▶ _Problem statement_: For this exercise, return all the data word for word, with images left out.

▶ _Collected data_:
Content starts

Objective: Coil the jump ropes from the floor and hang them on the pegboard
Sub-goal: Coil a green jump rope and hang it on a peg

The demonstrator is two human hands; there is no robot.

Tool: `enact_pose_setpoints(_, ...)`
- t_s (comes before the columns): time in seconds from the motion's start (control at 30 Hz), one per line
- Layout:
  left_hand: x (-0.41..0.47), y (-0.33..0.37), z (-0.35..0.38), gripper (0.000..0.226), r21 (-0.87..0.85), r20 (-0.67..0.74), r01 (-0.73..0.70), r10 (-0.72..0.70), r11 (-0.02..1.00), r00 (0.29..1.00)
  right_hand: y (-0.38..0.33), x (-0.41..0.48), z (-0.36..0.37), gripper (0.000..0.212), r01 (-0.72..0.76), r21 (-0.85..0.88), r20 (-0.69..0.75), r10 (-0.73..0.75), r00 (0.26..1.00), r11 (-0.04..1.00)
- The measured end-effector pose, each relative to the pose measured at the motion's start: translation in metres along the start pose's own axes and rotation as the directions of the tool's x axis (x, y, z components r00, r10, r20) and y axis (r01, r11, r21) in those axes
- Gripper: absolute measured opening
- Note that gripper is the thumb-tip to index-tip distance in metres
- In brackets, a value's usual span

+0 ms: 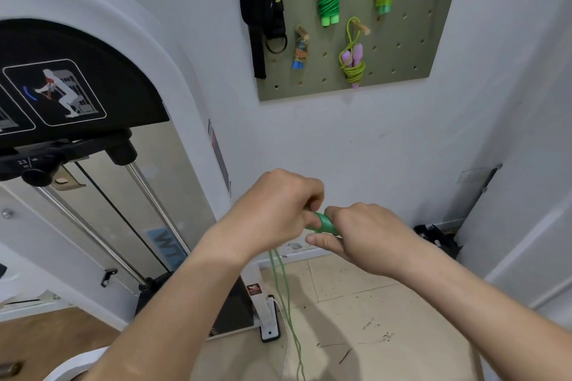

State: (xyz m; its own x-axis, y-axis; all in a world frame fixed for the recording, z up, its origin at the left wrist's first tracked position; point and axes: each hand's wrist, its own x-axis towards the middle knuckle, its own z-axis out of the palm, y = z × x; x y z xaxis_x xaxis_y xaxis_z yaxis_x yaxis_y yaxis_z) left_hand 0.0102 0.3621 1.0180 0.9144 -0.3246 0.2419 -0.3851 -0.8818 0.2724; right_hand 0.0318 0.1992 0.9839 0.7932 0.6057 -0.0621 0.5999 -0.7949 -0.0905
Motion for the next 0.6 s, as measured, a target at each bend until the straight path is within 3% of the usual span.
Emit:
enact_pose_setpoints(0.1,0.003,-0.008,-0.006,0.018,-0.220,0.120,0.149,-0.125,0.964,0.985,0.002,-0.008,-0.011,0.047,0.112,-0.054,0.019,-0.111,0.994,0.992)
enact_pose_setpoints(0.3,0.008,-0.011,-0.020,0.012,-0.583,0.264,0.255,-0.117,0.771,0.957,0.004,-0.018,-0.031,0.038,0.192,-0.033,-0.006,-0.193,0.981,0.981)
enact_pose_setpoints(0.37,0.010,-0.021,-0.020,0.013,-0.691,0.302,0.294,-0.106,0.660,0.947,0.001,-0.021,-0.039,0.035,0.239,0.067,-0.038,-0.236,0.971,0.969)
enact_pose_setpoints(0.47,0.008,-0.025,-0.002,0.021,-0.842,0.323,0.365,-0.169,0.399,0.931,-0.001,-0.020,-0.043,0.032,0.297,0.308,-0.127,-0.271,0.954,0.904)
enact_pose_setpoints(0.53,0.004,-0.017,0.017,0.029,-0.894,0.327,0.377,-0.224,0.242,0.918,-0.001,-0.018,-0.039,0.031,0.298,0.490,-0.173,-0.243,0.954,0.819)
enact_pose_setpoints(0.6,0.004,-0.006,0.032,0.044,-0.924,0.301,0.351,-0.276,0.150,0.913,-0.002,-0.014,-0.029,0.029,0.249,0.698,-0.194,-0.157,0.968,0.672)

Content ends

▶ _Your response_:
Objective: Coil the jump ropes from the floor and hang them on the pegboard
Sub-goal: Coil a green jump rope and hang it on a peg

The demonstrator is two human hands; there is no robot.

Tool: `enact_pose_setpoints(_, ...)`
- t_s (comes before the columns): time in seconds from the motion's start (control at 30 Hz), one per line
- Layout:
  left_hand: x (-0.41..0.47), y (-0.33..0.37), z (-0.35..0.38), gripper (0.000..0.226), r21 (-0.87..0.85), r20 (-0.67..0.74), r01 (-0.73..0.70), r10 (-0.72..0.70), r11 (-0.02..1.00), r00 (0.29..1.00)
  right_hand: y (-0.38..0.33), x (-0.41..0.48), z (-0.36..0.37), gripper (0.000..0.212), r01 (-0.72..0.76), r21 (-0.85..0.88), r20 (-0.69..0.75), r10 (-0.73..0.75), r00 (0.26..1.00), r11 (-0.04..1.00)
- The measured end-effector pose, each relative to the pose measured at the motion's start: translation in metres along the start pose's own axes and rotation as the directions of the tool's x axis (x, y, z components r00, r10, r20) and y axis (r01, r11, r21) in those axes
- Gripper: absolute measured opening
- Note that gripper is the thumb-tip to index-tip distance in metres
- In brackets, a value's usual span

+0 ms: 

State: (xyz m; its own x-axis, y-axis; all in a world frame fixed for the recording, z up, its origin at the left wrist's first tracked position; point and axes: each hand's wrist, its own x-axis towards the middle knuckle, its own z-axis out of the palm, y = z × x; x y z xaxis_x xaxis_y xaxis_z yaxis_x yaxis_y yaxis_z) left_hand 0.0102 0.3621 1.0180 0.9144 -0.3246 0.2419 -0.3851 -0.8818 0.2724; right_hand 0.0318 0.1992 0.9839 0.7932 0.6057 -0.0621 0.5999 -0.7949 -0.0905
Motion for the next 0.6 s, as measured, a target at each bend until the straight path is within 3% of the usual span.
Emit:
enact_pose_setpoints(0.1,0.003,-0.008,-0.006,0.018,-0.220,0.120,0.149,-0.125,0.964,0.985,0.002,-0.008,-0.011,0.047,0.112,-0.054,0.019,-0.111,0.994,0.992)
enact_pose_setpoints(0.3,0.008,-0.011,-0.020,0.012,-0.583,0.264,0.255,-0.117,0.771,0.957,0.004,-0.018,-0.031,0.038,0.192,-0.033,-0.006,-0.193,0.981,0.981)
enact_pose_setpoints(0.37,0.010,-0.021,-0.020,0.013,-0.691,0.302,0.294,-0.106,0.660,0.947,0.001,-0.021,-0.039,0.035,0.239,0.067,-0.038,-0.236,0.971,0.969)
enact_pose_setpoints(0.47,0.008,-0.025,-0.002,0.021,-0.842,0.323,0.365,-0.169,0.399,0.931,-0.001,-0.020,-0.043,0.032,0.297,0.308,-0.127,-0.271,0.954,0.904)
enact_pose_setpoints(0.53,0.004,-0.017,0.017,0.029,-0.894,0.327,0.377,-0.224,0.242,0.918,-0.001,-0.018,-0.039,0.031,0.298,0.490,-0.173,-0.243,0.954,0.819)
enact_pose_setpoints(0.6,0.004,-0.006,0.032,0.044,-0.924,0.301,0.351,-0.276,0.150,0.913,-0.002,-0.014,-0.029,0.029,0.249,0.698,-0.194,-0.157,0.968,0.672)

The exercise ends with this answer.